Dr Steven McEachern1, Ms Janet McDougall1, Ms Marina McGale1
1Australian Data Archive, Acton, Australia
The Australian Data Archive (ADA) has been supporting access to sensitive data since 1981, to support fine-grained access to confidentialised information on the Australian population. As expectations for open data access via the web become increasingly widespread, ADA has continued to develop systems and processes to meet these expectations, while supporting the privacy and confidentiality expectations of the participants in the research. However meeting FAIR data expectations is particularly challenging when the data itself is sensitive and confidential. The potential for breaches of privacy and confidentiality means that access to sensitive data means that access to such data needs to be restricted. New models of managing such access, such as the Five Safes model (Ritchie, 2017), have been developed to provide a framework for enabling release of such data. The Five Safes framework proposes five areas of emphasis in developing data access models:
- Safe people: Can the researchers be trusted to use the data in an appropriate manner?
- Safe projects: Is this an appropriate use of the data?
- Safe settings: Does the access facility limit unauthorized use?
- Safe data: Is there a disclosure risk in the data itself?
- Safe outputs: Are the statistical results non-disclosive?
The elements of the Five Safes framework can be implemented in varying combinations, with different emphasis applied to each of the Five Safes, and different combinations of administrative and technical systems, in order to enable safe data access for sensitive content. The Australian Bureau of Statistics, for example, prioritises safe settings, safe data and safe outputs in enabling access to sensitive microdata for government and academic researchers (Webster, 2016).
This presentation will present the recent developments at the ADA to support access to sensitive data through the Dataverse data repository system (http://dataverse.org). Dataverse, developed at Harvard University since 2006, is now used across more than 30 organisations internationally to support open access to research data around the world. In order to provide improved support for sensitive data through Dataverse, the ADA has been working with the Australian Department of Social Services to enable access to key data holdings within the DSS National Centre for Longitudinal Data. These include key longitudinal data assets held by the NCLD, including the widely used Household Income and Labour Dynamics in Australia survey (HILDA – https://melbourneinstitute.unimelb.edu.au/hilda).
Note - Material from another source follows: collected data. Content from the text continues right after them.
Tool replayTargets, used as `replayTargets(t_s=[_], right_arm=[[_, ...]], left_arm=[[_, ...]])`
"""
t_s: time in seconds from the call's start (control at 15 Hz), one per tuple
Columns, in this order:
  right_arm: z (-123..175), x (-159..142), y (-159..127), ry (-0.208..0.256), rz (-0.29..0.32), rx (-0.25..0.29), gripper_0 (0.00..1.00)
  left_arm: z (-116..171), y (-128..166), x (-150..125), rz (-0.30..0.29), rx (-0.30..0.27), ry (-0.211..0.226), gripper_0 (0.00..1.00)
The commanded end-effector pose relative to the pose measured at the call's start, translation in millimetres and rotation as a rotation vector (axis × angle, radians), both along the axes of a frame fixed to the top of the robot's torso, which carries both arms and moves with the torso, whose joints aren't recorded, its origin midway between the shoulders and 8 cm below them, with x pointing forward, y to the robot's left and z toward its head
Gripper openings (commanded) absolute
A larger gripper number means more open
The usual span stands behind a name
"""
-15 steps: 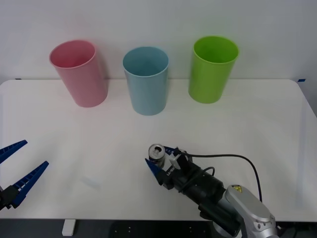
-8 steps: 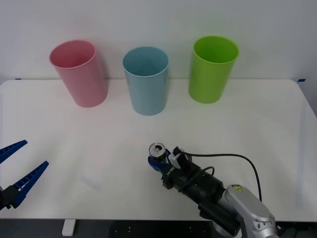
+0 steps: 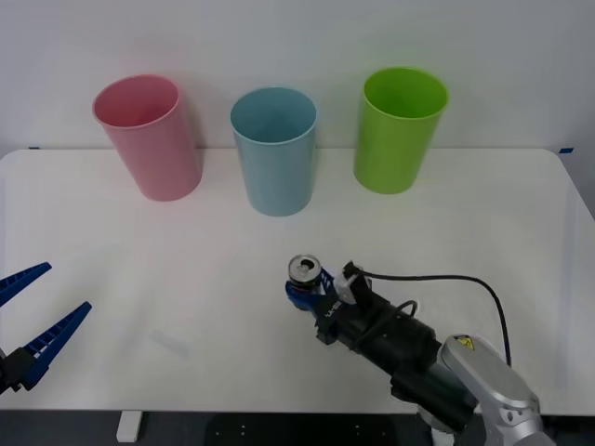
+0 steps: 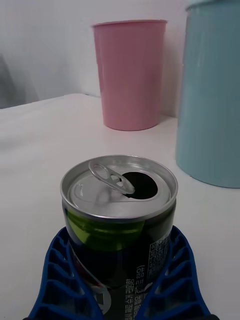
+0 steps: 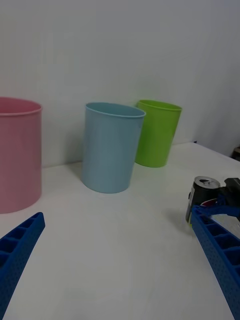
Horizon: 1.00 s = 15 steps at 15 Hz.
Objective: Grasp the object on the table and drop it into the matching bin: aluminum can to the light blue bin, PET bottle to the pink bin.
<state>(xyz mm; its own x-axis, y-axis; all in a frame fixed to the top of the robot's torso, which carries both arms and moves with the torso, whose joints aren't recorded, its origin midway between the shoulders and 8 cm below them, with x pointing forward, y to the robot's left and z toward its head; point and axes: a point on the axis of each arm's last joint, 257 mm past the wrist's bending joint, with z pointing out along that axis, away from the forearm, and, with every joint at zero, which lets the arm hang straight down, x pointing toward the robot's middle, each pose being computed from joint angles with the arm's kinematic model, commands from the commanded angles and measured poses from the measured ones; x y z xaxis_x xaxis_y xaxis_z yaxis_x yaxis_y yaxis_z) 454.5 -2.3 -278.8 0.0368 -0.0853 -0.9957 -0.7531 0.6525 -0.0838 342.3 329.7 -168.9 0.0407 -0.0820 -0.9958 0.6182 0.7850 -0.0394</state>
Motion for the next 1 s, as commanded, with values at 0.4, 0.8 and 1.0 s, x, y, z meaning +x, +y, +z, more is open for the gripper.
replayTargets(t_s=[0.4,0.8,1.0], right_arm=[[78.2,-9.0,-39.0,-0.041,0.023,0.108,0.00],[153.6,-14.0,-71.2,-0.141,0.067,0.138,0.00],[194.9,-17.5,-83.7,-0.133,0.089,0.195,0.00]], left_arm=[[0.0,0.0,0.0,0.000,0.000,0.000,1.00],[0.0,0.0,0.0,0.000,0.000,0.000,1.00],[0.0,0.0,0.0,0.000,0.000,0.000,1.00]])
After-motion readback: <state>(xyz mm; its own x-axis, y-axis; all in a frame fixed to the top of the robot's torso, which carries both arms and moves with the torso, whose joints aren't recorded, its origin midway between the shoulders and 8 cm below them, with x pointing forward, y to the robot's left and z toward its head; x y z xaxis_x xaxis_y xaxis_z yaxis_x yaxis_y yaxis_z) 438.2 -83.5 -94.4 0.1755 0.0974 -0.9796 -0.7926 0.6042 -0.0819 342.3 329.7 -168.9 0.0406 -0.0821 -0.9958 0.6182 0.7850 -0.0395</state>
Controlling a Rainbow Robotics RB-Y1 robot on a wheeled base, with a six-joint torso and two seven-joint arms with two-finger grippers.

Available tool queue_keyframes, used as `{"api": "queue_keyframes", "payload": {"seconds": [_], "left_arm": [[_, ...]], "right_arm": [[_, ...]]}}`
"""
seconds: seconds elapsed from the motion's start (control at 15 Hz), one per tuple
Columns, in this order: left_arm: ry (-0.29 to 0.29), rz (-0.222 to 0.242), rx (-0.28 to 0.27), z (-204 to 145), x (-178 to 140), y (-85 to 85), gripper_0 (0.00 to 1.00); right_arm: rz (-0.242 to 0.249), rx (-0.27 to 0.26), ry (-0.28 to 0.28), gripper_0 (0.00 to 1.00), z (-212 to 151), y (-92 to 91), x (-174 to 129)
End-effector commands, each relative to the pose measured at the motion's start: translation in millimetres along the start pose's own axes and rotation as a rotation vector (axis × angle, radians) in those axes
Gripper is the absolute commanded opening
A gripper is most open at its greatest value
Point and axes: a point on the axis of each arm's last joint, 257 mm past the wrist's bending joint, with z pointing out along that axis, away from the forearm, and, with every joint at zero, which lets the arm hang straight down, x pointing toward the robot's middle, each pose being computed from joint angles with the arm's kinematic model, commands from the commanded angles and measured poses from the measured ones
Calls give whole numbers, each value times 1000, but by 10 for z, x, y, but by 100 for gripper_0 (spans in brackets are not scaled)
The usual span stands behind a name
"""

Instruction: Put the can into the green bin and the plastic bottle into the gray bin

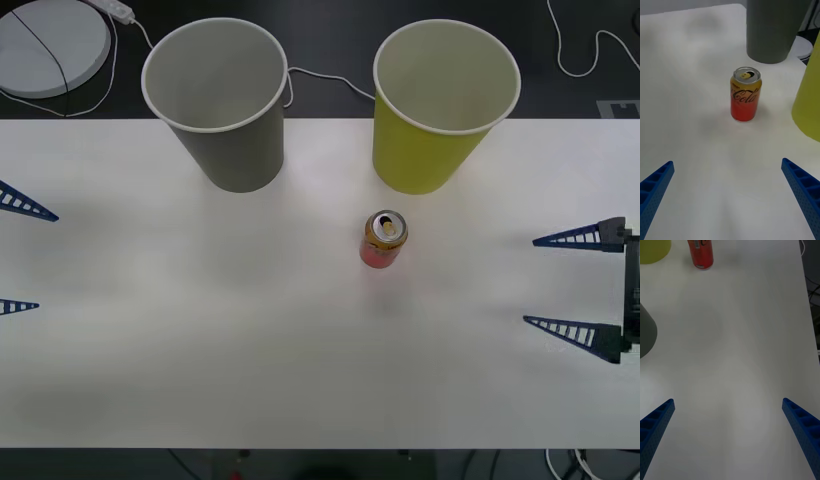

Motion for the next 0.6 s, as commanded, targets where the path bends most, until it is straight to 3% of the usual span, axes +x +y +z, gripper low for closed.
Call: {"api": "queue_keyframes", "payload": {"seconds": [0.07, 0.33, 0.6], "left_arm": [[0, 0, 0, 0, -1, 0, 100], [0, 0, 0, 0, -1, 0, 100], [0, 0, 0, 0, -1, 0, 100]], "right_arm": [[64, 48, -34, 100, 206, 11, 28], [192, 108, -95, 100, 443, 45, 76], [252, 135, -135, 100, 580, 96, 63]]}}
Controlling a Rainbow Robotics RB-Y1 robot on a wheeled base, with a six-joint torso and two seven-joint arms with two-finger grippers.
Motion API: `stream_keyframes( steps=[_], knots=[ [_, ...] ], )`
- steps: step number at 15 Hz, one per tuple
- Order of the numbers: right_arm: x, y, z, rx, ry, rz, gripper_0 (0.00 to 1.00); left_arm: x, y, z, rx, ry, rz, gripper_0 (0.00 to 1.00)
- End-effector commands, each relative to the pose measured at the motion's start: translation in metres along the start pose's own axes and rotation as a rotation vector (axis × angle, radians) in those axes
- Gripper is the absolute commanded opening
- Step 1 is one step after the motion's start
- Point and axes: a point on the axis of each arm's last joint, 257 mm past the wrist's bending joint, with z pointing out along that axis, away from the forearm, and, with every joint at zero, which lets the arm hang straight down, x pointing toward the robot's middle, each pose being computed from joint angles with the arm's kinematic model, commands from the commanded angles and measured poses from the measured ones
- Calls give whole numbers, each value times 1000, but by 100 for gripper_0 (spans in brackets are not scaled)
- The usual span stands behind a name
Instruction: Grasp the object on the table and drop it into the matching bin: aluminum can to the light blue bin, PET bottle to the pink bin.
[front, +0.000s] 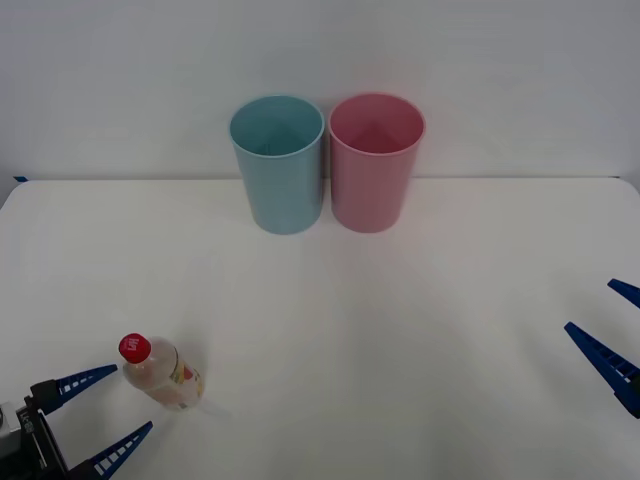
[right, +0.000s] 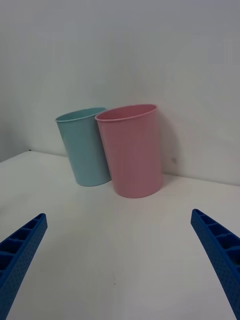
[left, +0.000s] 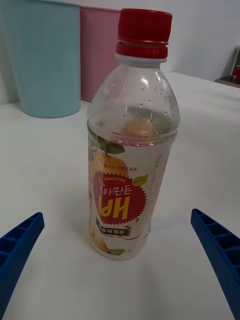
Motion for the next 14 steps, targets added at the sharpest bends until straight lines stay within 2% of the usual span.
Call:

This presentation will provide an overview of the Five Safes framework and the Dataverse software. It will then present a walkthrough of the extensions ADA has made to the Dataverse environment to improve support for sensitive data using the Five Safes model, and the technical and administrative processes ADA has adopted in order to enable access to the DSS data through the Dataverse environment. The presentation will conclude with proposed future plans and additional requirements for future research needs in the social sciences, humanities and population health.
Ritchie, F. (2017) The ‘Five Safes’: a framework for planning, designing and evaluating data access solutions. University of the West of England, Bristol and Administrative Data Service, UK. Available from: https://zenodo.org/record/897821#.Wxp_QVOFPOS
Webster, A. (2016) The Five Safes Framework: How the ABS is supporting use of public sector data. Available from: http://www.nss.gov.au/nss/home.NSF/533222ebfd5ac03aca25711000044c9e/b691218a6fd3e55fca257af700076681/$FILE/The%20Five%20Safes%20Framework.%20ABS.pdf
Steve is Director of the Australian Data Archive at the Australian National University. He has research interests in data management and archiving, community and social attitude surveys, new data collection methods, and reproducible research methods. Steve holds a PhD in industrial relations and a Graduate Diploma in Management Information Systems, and has been involved in the management of data archives in the social sciences, business and economics for over 15 years. He is currently a member of the executive for the International Federation of Data Organisations in Social Science (IFDO), and chair of the Executive Board of the Data Documentation Initiative (DDI), an international metadata standard for the management of social science research data used in over 80 countries.